Saved data entries
※

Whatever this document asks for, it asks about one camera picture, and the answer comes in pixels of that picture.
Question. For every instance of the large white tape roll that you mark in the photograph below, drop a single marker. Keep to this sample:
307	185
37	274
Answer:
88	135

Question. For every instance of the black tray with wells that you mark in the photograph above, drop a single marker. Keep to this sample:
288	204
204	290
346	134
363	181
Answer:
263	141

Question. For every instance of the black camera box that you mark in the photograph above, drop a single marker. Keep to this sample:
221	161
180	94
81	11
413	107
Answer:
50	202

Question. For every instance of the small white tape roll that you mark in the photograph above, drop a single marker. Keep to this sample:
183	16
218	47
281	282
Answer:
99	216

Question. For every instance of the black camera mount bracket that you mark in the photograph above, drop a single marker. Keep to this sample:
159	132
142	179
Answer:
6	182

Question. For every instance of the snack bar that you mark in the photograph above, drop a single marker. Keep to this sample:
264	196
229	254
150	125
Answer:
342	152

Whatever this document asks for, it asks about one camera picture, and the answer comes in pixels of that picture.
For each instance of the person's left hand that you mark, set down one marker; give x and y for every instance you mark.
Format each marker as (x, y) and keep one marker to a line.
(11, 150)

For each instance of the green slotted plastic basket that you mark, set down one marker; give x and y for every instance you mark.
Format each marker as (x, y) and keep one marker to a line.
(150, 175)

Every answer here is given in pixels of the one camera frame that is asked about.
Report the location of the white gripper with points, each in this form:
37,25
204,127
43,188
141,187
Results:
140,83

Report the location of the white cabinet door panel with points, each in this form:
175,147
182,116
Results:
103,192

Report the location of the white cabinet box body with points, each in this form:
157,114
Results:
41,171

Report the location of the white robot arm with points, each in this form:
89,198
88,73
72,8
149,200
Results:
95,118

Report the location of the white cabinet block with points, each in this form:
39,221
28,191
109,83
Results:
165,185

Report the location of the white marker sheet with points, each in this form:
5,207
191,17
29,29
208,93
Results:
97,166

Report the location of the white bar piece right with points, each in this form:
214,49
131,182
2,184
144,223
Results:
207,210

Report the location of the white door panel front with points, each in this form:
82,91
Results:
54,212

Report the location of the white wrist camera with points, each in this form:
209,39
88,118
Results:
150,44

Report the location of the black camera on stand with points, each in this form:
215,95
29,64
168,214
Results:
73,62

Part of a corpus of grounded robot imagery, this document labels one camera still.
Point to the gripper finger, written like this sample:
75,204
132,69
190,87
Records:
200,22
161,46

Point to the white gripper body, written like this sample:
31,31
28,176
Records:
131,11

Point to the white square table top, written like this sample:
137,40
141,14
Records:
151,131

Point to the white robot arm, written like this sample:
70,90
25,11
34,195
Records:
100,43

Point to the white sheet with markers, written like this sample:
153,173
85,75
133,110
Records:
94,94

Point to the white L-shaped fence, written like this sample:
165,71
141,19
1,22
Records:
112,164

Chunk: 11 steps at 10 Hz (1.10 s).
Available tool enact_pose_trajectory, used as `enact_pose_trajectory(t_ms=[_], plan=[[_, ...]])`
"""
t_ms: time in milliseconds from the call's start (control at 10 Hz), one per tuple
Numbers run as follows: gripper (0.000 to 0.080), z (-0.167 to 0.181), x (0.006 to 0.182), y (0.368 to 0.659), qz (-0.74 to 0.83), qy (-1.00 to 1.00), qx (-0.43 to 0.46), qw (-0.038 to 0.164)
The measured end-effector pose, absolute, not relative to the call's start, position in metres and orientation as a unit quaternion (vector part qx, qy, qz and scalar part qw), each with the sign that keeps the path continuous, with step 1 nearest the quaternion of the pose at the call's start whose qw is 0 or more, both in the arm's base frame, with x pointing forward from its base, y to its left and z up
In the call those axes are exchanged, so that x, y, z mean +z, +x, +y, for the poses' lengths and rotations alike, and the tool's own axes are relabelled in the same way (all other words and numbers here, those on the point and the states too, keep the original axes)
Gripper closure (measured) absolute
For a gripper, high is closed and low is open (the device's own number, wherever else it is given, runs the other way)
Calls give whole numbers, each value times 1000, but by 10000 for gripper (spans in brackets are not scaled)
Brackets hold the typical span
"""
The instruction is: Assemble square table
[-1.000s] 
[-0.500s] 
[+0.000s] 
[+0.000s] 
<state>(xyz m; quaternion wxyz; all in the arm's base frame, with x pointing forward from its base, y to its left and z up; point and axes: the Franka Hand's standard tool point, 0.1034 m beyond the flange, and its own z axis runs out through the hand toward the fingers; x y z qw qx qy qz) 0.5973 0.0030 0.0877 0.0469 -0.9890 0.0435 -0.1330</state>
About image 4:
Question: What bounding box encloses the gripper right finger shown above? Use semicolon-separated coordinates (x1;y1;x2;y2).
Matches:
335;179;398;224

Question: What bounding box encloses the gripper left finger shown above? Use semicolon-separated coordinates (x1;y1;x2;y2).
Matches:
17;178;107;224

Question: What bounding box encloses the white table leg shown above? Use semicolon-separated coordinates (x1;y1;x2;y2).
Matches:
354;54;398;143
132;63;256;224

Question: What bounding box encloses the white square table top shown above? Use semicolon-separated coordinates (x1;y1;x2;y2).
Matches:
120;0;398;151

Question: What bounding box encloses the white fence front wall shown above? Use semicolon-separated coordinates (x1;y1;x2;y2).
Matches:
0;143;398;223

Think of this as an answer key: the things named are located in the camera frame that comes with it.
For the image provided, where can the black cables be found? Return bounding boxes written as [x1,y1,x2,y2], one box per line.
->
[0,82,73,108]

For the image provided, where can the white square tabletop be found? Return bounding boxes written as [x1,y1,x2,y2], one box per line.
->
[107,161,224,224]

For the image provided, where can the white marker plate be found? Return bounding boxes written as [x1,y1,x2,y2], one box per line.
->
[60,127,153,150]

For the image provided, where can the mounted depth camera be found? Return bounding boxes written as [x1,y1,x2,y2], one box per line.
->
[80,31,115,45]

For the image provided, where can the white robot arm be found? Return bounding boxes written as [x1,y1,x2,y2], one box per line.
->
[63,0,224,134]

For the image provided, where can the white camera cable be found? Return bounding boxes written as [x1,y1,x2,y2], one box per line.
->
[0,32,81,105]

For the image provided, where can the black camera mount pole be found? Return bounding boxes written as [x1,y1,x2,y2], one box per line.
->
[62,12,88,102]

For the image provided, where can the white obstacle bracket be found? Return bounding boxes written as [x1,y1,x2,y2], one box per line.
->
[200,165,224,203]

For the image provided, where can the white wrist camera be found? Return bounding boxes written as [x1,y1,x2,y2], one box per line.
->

※

◆ TASK INSTRUCTIONS ◆
Which lines of the records above contain the word "square"? Report each one.

◆ EXERCISE OUTPUT ◆
Point to the white square table top, written like this sample:
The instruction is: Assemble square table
Question: What bounding box encloses the white square table top shown above? Use semicolon-separated coordinates (x1;y1;x2;y2).
For the image provided, where can the white square tabletop be found? Return bounding boxes written as [x1,y1,x2,y2], one box per line.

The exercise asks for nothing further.